REQUIREMENT »
Return only the lines from the top of the data down to the one that holds "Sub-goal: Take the", both included, without any pictures.
::::::::::
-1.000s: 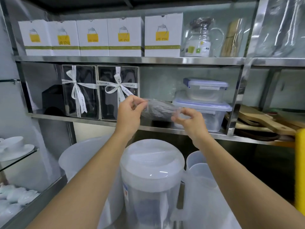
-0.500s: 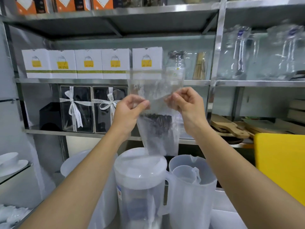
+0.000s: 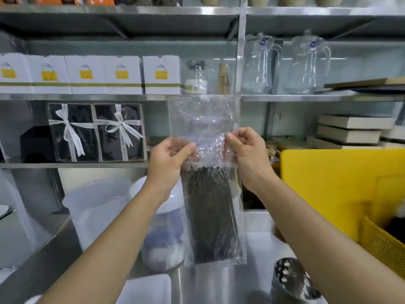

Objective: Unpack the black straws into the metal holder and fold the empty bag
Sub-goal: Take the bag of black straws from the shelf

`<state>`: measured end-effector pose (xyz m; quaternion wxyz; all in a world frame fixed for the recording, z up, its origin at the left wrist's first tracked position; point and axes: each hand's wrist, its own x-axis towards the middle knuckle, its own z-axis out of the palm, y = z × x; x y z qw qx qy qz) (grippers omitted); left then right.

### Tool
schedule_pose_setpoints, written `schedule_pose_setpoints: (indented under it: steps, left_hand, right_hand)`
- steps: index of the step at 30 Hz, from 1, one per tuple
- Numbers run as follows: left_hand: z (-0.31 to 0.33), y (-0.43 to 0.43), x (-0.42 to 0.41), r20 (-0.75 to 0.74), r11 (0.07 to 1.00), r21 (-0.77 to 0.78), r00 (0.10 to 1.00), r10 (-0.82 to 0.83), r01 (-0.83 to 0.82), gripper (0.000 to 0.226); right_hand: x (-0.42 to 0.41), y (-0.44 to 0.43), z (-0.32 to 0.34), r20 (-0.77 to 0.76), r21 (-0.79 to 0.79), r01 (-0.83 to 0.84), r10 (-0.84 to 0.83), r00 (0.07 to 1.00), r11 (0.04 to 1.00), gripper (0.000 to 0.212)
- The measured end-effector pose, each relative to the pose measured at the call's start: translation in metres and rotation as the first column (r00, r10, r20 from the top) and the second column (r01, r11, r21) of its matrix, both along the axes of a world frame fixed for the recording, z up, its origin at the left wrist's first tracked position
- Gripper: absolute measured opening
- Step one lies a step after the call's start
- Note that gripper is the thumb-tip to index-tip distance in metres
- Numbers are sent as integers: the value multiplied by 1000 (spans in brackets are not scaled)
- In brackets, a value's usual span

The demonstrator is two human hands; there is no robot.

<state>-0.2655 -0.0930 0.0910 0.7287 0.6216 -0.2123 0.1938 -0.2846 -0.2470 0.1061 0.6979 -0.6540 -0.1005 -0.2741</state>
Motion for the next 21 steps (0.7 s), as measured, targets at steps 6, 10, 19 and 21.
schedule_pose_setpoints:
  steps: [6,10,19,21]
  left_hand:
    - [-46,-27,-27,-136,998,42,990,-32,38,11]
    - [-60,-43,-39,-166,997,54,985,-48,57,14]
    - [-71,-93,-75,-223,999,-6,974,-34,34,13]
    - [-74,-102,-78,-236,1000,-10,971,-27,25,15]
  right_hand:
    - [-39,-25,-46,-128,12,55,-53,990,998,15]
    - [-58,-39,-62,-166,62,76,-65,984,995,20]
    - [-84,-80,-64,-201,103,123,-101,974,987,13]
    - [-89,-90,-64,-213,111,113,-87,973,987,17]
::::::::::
RESULT »
-1.000s: 
-0.500s: 
+0.000s: 

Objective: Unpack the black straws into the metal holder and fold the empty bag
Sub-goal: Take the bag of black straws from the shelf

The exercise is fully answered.